WORK INSTRUCTION =>
Please find all lines containing "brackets" in the listing below and copy them.

DATASET SECTION =>

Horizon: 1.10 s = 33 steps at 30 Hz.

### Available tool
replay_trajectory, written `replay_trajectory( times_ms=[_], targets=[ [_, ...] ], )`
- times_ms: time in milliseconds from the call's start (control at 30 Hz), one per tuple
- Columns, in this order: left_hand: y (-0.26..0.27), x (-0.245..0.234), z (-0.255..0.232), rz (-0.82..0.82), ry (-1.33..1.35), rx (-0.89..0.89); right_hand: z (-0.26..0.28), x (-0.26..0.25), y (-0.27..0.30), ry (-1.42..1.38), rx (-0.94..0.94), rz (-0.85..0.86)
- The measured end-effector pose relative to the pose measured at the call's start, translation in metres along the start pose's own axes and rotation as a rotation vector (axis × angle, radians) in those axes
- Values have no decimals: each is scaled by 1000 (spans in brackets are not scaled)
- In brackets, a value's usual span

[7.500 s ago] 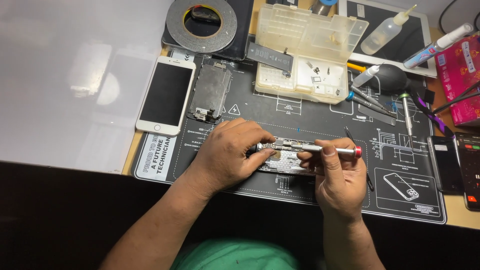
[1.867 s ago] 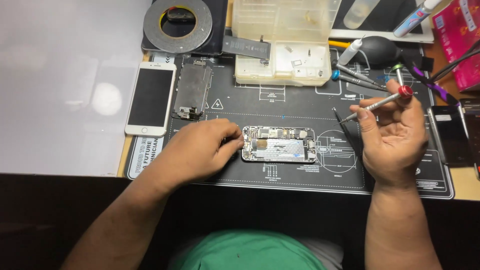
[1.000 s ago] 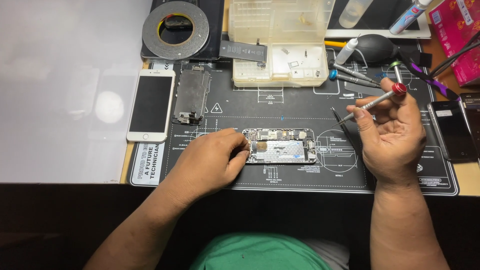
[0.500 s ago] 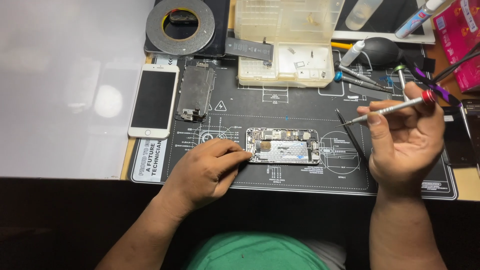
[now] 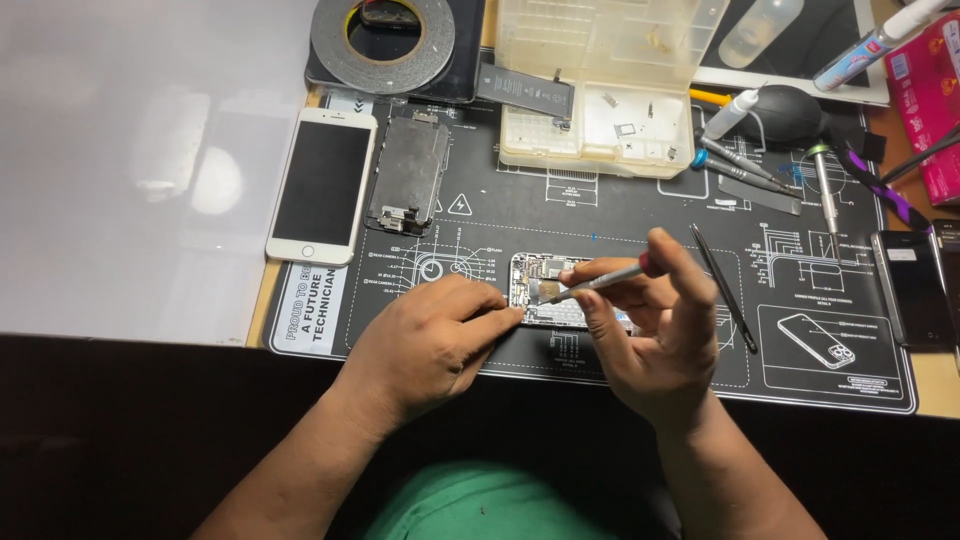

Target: The person uses a screwdriver to remove screws from a disassembled smartphone motherboard placed on a work mat. They then use tweezers to handle small components and connectors on the board, occasionally picking up screws from a nearby parts tray.

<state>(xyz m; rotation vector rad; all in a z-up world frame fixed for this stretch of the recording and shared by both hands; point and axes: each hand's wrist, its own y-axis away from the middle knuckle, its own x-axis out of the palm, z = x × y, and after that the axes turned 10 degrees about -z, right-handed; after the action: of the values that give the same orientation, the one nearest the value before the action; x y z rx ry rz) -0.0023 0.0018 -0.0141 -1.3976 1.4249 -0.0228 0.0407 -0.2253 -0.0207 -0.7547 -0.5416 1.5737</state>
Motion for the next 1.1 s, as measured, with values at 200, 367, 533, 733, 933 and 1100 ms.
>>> replay_trajectory(
  times_ms=[200,367,533,733,933,1100],
  targets=[
    [0,-2,-1,36,-9,-32,-3,4,-1,-34,17,70],
    [1,-1,1,23,-2,-28,-2,6,-4,-4,4,95],
    [1,-2,0,11,-3,-22,-3,8,-3,-12,15,98],
    [2,-1,0,28,-4,-32,-3,8,-3,-18,5,104],
    [2,-1,1,20,-3,-22,-2,8,-5,15,-2,113],
    [3,0,1,25,-9,-31,-3,8,-2,49,-32,105]
  ],
)
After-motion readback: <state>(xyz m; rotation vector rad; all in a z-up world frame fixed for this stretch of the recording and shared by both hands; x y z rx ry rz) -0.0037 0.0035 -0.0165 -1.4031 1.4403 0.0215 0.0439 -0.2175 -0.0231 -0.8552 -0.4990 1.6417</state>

FINAL ANSWER =>
- Values have no decimals: each is scaled by 1000 (spans in brackets are not scaled)
- In brackets, a value's usual span

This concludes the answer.